NFL Draft Profiles — Johnny Manziel
Eli Nachmany profiles the highly polarizing former Texas A&M quarterback Johnny Manziel.
NFL Draft Profiles — Johnny Manziel
The question in many fantasy circles: Is Johnny Manziel a viable QB1 option as soon as his rookie year?
Recently, I did some research and penned an article on how college quarterbacks’ rushing numbers can be translated to the NFL. The full piece is here, but the main conclusion I drew from my research is that, over the last few years, there’s a correlation between rushing attempts in a quarterback’s final collegiate season and said quarterback’s rookie NFL season.
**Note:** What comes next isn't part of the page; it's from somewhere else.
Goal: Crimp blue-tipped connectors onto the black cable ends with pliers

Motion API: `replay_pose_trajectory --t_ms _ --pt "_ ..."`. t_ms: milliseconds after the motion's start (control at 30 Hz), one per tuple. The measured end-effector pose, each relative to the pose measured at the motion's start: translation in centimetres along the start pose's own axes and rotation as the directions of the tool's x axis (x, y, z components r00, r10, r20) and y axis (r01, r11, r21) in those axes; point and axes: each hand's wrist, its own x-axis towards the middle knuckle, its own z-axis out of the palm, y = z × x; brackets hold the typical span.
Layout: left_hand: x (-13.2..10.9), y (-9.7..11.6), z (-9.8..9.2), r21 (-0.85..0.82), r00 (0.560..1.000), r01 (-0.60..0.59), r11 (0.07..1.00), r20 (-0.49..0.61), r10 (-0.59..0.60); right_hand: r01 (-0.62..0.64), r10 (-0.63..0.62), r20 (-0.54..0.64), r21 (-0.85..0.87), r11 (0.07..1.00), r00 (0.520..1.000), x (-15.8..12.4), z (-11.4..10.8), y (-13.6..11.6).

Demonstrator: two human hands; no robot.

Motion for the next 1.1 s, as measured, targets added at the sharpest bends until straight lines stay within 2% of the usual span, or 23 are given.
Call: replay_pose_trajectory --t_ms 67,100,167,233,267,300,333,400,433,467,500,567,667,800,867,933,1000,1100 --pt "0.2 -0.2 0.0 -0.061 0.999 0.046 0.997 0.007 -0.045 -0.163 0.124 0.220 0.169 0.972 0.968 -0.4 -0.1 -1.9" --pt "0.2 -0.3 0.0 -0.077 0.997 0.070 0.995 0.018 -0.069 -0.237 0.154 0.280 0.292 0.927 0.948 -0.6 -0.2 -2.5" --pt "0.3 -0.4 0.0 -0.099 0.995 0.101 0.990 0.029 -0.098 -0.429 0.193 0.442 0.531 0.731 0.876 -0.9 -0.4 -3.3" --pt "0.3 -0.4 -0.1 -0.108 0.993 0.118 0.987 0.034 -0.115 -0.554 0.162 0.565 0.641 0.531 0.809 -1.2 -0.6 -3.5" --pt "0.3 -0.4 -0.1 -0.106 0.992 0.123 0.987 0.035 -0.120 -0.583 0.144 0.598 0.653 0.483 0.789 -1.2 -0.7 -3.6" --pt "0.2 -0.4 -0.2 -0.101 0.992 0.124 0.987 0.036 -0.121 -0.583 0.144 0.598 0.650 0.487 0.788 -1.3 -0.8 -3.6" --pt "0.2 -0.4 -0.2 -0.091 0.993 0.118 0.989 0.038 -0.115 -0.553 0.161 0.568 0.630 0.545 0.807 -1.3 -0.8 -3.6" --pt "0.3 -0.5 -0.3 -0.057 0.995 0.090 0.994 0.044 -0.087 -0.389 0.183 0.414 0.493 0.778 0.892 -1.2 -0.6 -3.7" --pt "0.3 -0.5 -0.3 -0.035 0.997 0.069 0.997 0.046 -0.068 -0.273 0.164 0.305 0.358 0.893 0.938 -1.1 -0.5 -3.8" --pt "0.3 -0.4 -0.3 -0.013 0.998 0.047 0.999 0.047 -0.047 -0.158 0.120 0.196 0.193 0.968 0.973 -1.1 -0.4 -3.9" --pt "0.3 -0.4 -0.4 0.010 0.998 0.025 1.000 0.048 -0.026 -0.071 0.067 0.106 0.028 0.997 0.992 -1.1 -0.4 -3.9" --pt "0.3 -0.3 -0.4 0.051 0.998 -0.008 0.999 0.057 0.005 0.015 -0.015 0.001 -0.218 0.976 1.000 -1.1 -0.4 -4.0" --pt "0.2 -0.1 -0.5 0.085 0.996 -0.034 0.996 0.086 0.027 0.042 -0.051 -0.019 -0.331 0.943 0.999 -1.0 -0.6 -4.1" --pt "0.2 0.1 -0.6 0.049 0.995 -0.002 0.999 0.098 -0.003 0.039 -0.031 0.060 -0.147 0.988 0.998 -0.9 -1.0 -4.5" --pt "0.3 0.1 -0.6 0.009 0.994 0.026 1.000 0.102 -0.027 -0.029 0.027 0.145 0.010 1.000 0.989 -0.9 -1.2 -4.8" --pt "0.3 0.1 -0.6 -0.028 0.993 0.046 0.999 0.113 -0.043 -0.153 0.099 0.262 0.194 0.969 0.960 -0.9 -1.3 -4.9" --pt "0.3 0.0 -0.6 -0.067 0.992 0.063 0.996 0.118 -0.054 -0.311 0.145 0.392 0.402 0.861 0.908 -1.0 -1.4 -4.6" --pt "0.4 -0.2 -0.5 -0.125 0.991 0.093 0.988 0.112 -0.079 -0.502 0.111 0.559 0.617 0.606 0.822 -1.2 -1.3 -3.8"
Over the last three seasons of data, quarterbacks carry over about 95% of their rushing attempts in their final college year to their first NFL season.
When removing sacks from the rushing attempt total, Manziel carried the ball 125 times for the Aggies in 2013 and that was a “down” year in terms of rushing attempts for the young quarterback. In fact, in 2012, Manziel put up 179 carries as he lit the SEC on fire and took home the Heisman Trophy.
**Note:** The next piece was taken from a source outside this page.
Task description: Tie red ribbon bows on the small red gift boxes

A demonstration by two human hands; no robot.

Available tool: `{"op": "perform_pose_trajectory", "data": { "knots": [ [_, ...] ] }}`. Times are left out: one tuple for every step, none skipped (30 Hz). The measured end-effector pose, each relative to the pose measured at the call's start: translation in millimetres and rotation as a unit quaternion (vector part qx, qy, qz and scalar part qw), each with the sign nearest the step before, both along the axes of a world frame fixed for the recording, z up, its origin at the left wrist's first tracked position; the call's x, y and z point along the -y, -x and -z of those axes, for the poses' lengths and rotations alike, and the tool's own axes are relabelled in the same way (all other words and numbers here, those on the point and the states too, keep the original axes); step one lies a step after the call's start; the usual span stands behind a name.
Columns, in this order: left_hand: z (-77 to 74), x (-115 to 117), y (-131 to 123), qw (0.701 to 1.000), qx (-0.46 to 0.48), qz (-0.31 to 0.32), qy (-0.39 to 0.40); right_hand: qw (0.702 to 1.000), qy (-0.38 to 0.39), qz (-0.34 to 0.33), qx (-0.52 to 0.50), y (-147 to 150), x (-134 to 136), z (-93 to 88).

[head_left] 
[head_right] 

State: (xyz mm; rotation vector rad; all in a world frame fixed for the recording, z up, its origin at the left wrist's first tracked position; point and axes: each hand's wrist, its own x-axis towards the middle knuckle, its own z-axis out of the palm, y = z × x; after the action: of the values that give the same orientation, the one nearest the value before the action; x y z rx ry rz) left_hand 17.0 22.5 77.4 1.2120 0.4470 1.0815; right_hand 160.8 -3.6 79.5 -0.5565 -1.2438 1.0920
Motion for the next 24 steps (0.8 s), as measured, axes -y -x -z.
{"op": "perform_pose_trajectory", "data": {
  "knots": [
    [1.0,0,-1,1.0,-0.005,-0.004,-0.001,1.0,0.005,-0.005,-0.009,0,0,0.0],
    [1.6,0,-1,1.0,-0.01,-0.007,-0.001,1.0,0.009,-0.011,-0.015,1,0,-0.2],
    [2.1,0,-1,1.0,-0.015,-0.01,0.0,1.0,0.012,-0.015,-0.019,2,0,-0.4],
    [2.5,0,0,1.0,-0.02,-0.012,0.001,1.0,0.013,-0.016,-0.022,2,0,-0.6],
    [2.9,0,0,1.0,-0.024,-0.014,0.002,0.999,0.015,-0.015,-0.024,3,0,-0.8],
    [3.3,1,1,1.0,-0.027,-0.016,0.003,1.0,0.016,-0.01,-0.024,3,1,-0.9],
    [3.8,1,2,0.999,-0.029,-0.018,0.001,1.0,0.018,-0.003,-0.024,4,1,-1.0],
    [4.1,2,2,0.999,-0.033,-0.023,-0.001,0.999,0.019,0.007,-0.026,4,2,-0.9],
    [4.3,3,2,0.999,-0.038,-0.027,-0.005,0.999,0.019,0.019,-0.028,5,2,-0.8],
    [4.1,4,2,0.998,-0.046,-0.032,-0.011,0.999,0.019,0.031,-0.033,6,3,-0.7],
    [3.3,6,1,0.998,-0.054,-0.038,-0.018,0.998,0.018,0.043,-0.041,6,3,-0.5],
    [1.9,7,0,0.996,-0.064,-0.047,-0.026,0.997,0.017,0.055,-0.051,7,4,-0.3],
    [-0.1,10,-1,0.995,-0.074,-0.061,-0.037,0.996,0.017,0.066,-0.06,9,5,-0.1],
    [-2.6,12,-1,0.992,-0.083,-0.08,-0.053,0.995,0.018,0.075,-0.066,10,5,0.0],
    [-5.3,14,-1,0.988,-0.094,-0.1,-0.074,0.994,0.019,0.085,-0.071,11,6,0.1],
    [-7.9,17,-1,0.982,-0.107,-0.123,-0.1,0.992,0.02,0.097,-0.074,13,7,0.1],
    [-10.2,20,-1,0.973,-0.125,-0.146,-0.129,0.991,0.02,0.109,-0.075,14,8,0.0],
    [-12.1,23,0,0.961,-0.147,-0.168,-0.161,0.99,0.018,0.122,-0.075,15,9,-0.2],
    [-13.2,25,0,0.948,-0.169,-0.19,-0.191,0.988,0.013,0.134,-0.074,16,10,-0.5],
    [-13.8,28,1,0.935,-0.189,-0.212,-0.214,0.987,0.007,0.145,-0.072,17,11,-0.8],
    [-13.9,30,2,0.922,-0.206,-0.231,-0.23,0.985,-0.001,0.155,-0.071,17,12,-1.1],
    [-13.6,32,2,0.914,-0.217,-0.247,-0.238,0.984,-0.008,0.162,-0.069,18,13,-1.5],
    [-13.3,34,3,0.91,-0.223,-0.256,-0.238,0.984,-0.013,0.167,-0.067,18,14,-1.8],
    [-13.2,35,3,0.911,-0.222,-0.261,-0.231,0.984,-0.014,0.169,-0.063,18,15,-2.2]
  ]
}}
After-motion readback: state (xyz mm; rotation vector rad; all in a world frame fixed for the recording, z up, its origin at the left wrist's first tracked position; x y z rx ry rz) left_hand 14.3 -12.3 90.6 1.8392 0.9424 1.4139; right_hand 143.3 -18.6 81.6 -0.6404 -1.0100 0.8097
Only three NFL quarterbacks broke 90 carries last season and all three of them (Cam Newton with 111, Russell Wilson with 96 and Colin Kaepernick with 92) happened to finish in the top 10 of ESPN’s Standard Fantasy Scoring for quarterbacks.
If the data holds up and Manziel sees over 95% of his college rushing attempts carry over to the NFL, he could be looking at 120 carries in 2014.
While it might be a stretch to project 120 carries for a rookie, don’t be surprised if Manziel ends up breaking 100.
Manziel averaged a touchdown every 10.1 rushing attempts during his Texas A&M career (compared to every 13.9 carries during 2013), so if he gets 100 carries, it’s reasonable to assume he could tally between 7 and 10 touchdowns as a rookie.
Also, considering the top 10 quarterbacks in rushing attempts averaged over a combined 5.3 yards per carry, it’s reasonable to think Manziel could add 500 yards on the ground to whatever passing totals he manages.
At that juncture, with over 90 points already accounted for on the ground, he’ll simply need to match Chad Henne (3,241 yards, 13 TD’s, 14 INT’s) or Mike Glennon’s (2,608 yards, 19 TD’s, 9 INT’s) passing totals to catapult himself into the top 10 quarterbacks. For a quarterback with Manziel’s talent level, such a task should be easy enough.
In terms of the signal caller’s skill set, Manziel is the best playmaker in this year’s draft class. While some quarterbacks in this class, like Teddy Bridgewater and A.J. McCarron, dominate before the snap with audibles and protection checks, Manziel’s best work is done after the snap. He is ahead of his years when it comes to reading a defense during the play and he has the wherewithal to escape the pocket and avoid the rush if his first and second reads don’t open up.
I’d compare him to Robert Griffin III in terms of athletic ability and flair for making plays, but his cerebral post-snap capabilities are comparable to those of Tom Brady. Manziel may not be the best when it comes to calling audibles at the line, but he sees holes in opposing defenses before they exist. Such anticipatory skills helped him tear apart Alabama and Auburn’s vaunted defenses.
That said, Manziel won’t be able to make the same plays in the NFL that he was accustomed to making in college. He’s not as accurate of a thrower on the run as one might expect, as his passes tend to sail when he’s on the move. Even when he’s in the pocket, Manziel has a tendency to throw off balance and miss targets from time to time.
Despite his deficiencies, the former Aggie standout will make a significant impact as early as his rookie season. During your fantasy draft this year, keep an eye on Manziel. All signs point to the signal caller putting up big-time numbers in 2014.
To answer the question of whether or not he’s QB1 material, we’ll have to see what team drafts him, but it’s more than likely he ends up a viable starter in both 10- and 12-team formats.